Exercise details — From the listing below, retype exactly the line holding "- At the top", the line holding "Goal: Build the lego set", and the lines between them; skip everything else.

Provided material —
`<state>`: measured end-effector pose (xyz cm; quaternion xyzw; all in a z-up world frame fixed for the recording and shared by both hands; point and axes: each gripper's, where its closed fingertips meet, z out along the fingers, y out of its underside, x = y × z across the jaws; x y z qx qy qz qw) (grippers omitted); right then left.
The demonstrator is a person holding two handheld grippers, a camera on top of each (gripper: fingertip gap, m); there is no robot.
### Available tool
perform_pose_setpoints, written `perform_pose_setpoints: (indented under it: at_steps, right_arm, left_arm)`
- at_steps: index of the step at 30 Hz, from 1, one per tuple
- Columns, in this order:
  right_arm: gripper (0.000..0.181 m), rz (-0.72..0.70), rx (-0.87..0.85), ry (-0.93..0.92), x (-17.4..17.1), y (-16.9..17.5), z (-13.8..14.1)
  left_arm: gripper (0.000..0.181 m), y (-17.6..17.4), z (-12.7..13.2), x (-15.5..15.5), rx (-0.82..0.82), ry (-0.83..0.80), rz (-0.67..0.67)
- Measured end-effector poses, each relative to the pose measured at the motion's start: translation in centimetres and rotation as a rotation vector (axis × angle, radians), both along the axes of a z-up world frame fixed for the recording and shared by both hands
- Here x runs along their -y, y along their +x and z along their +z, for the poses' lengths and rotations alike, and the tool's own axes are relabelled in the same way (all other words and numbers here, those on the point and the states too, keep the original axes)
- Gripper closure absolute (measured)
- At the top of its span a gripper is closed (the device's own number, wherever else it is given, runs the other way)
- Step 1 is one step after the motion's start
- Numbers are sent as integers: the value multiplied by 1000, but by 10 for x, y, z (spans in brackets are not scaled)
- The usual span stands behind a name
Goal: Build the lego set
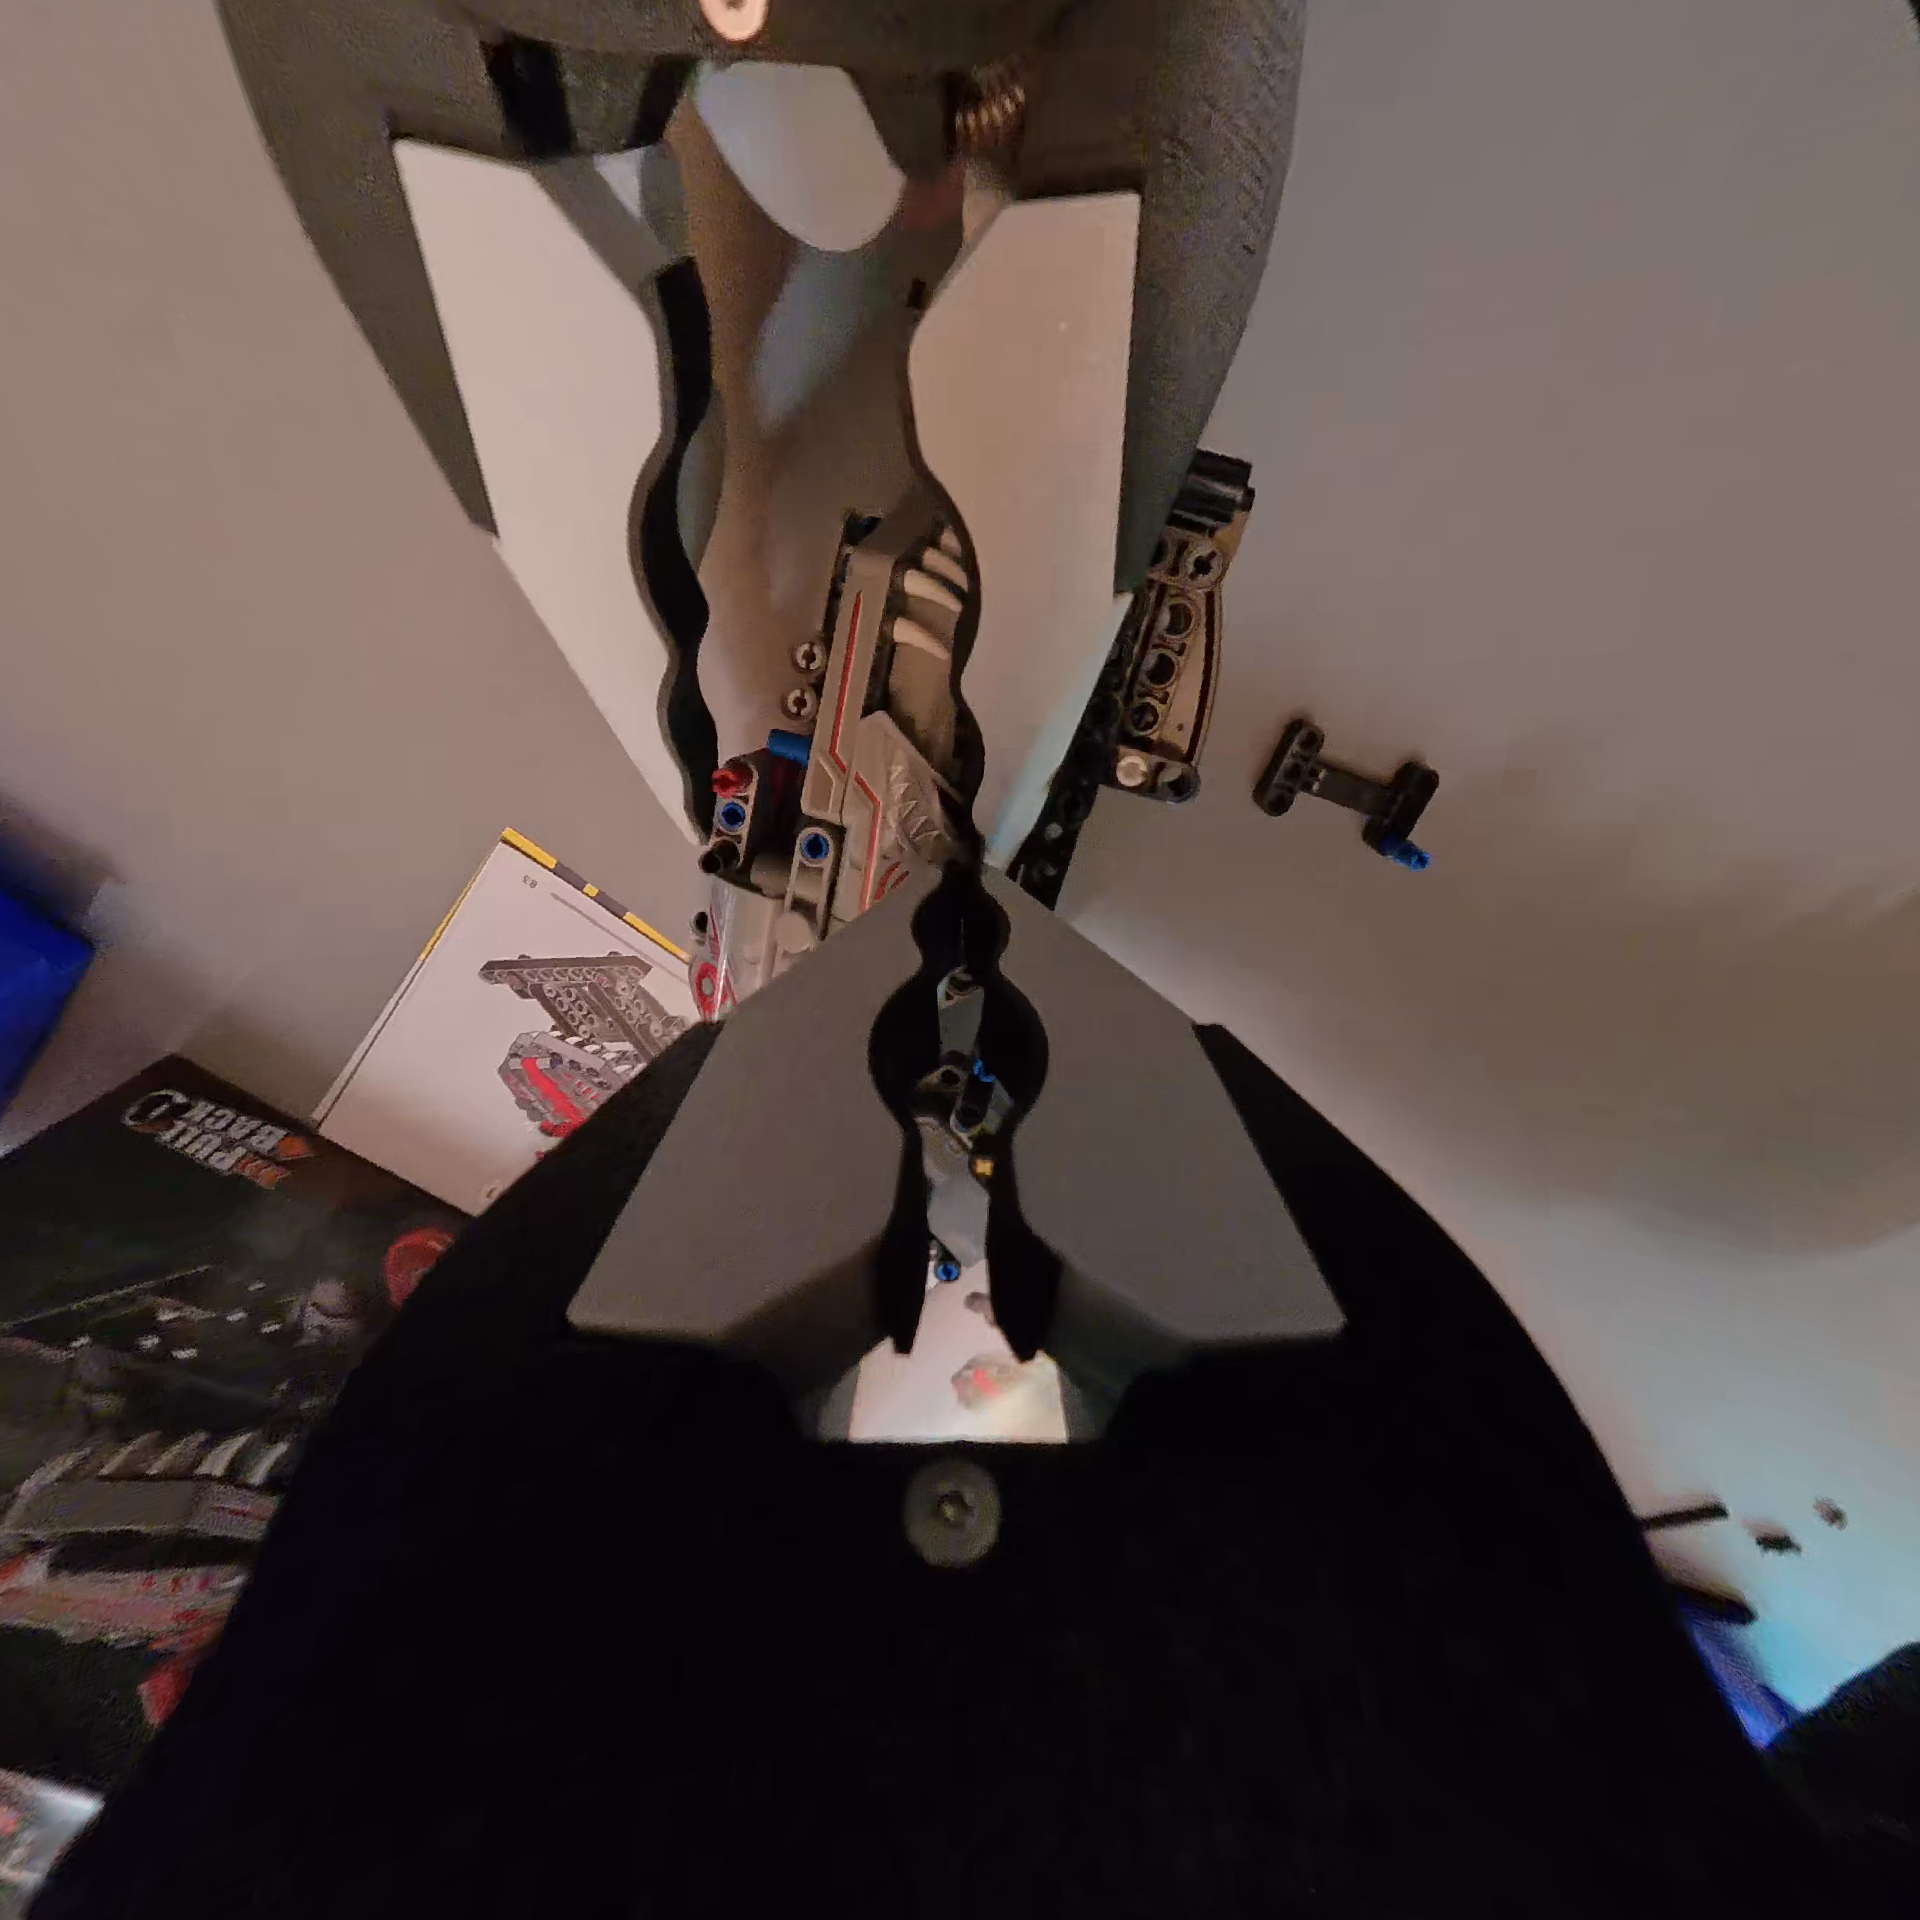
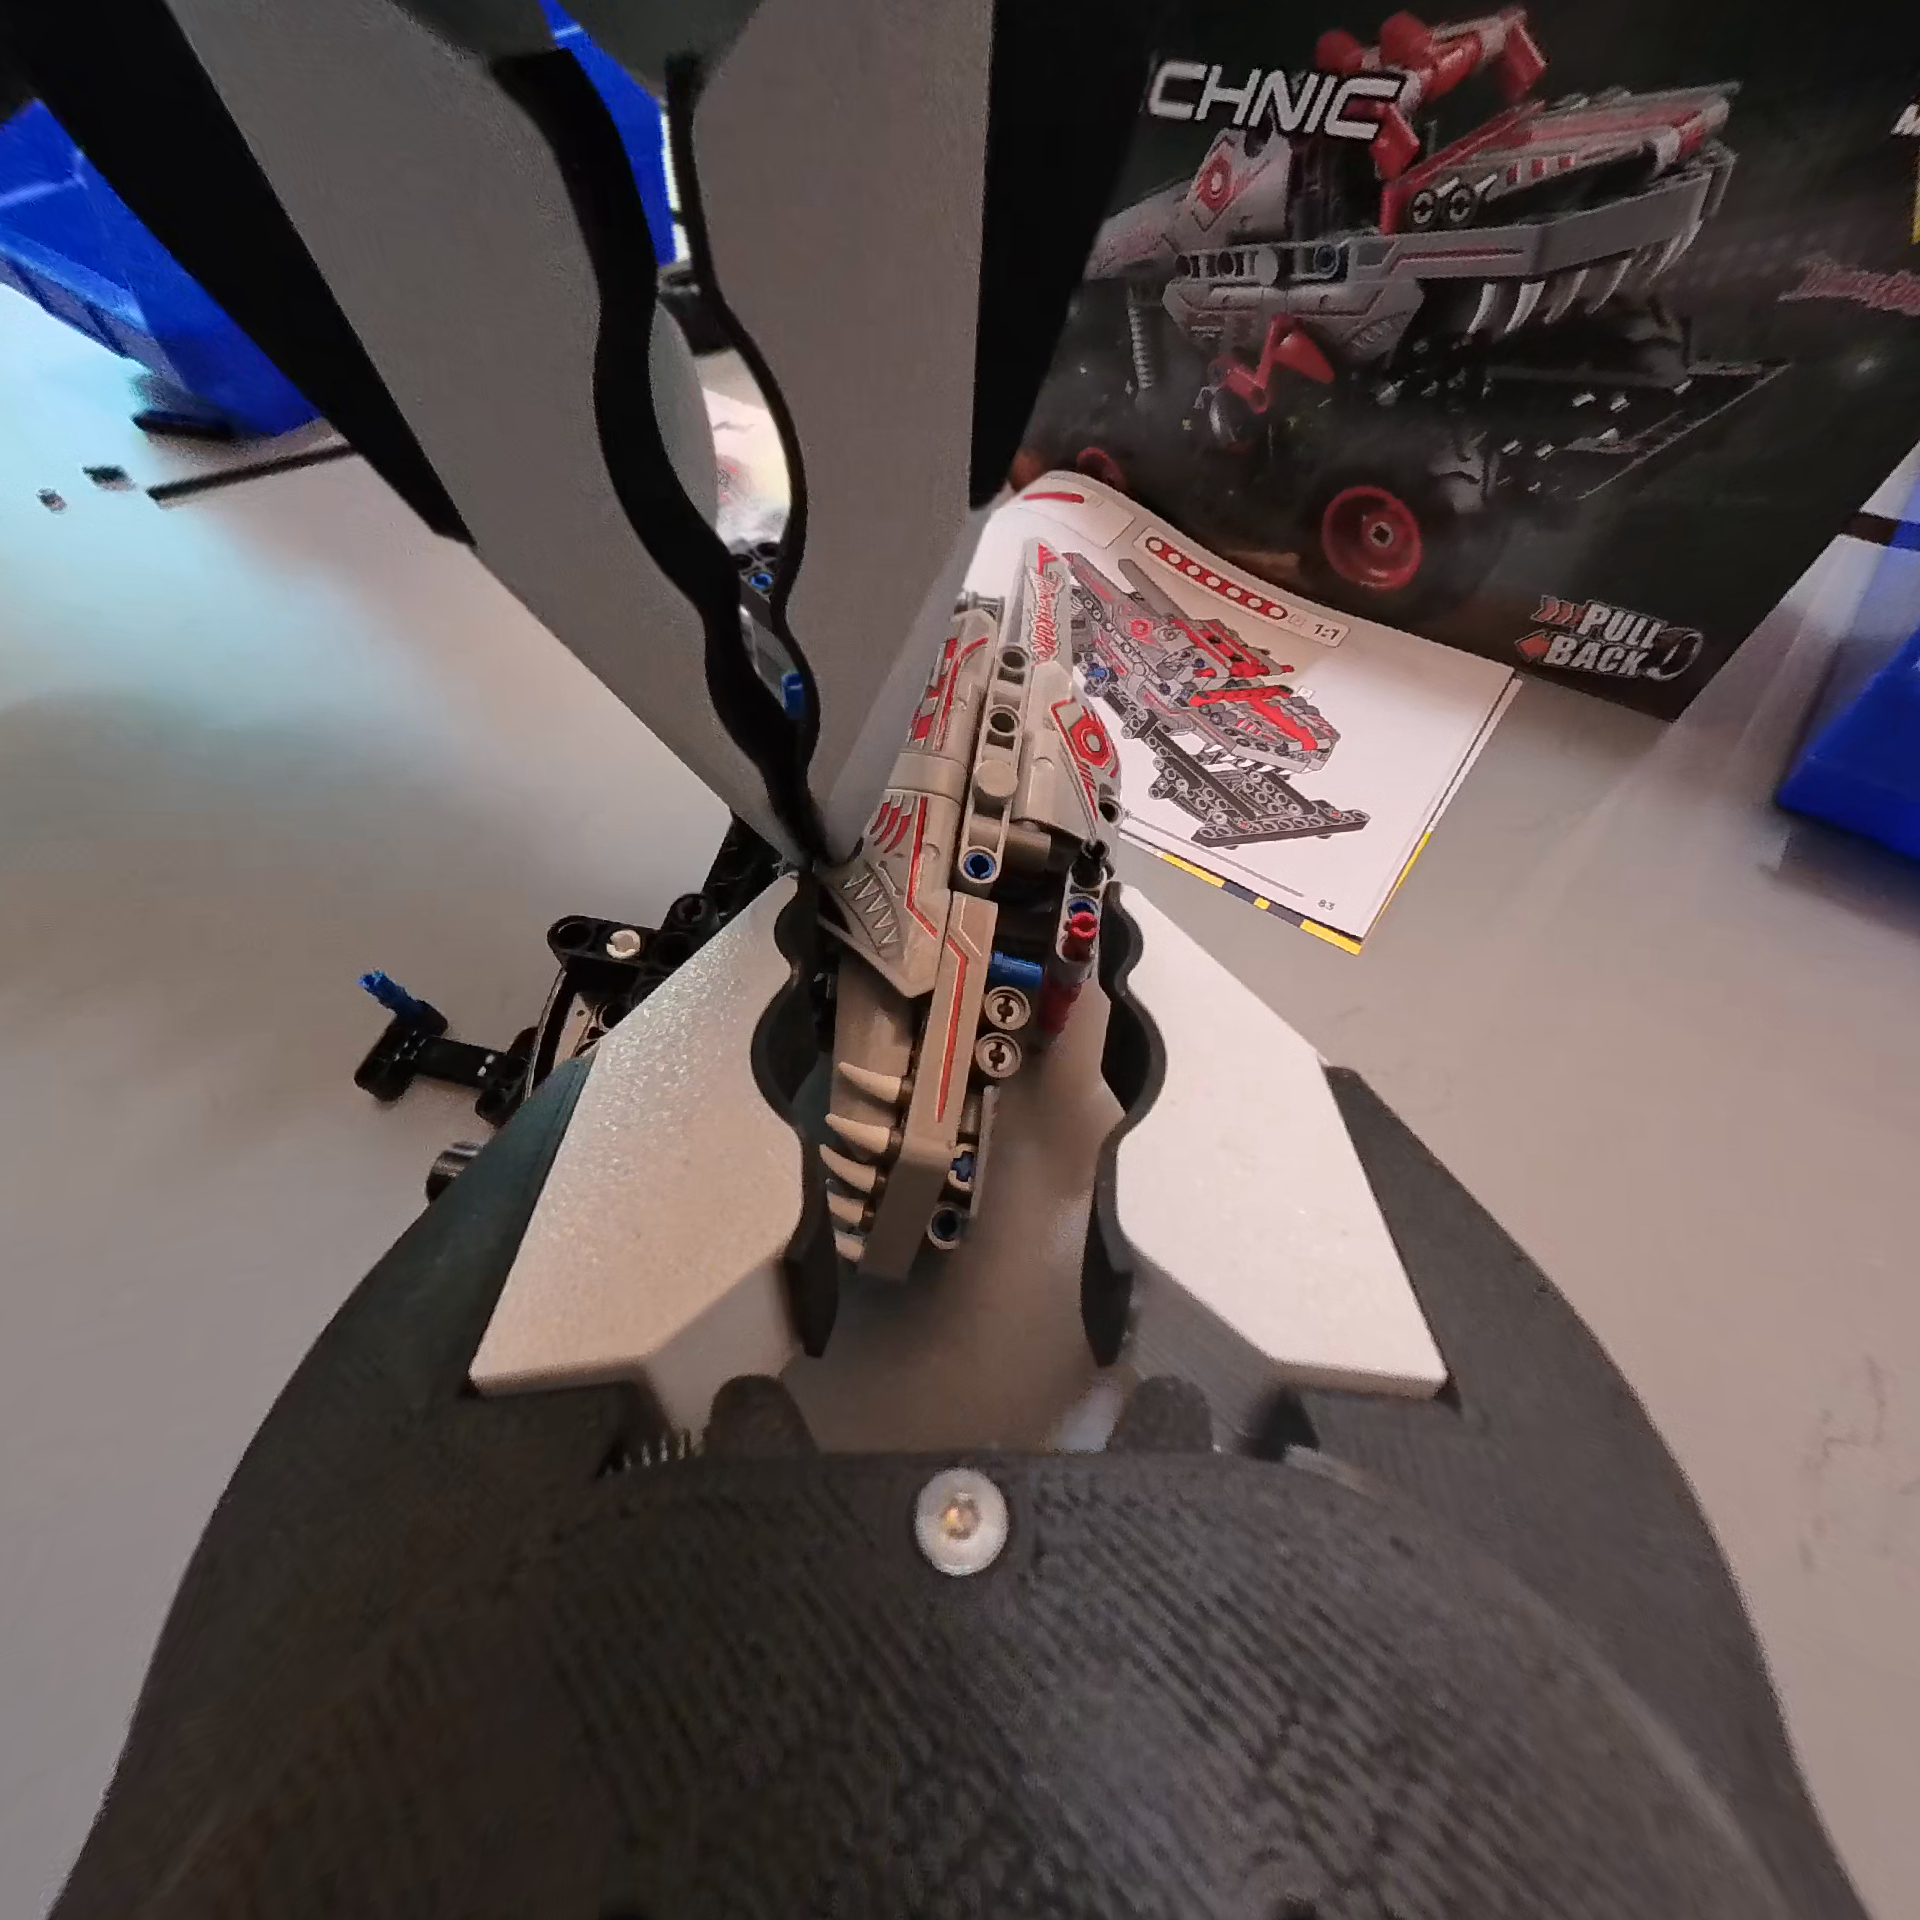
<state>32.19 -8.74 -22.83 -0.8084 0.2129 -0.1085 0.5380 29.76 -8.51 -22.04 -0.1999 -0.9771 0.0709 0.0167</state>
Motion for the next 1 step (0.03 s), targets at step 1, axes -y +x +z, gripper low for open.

Your solution —
- At the top of its span a gripper is closed (the device's own number, wherever else it is given, runs the other way)
- Step 1 is one step after the motion's start
- Numbers are sent as integers: the value multiplied by 1000, but by 10 for x, y, z (spans in brackets are not scaled)
- The usual span stands behind a name
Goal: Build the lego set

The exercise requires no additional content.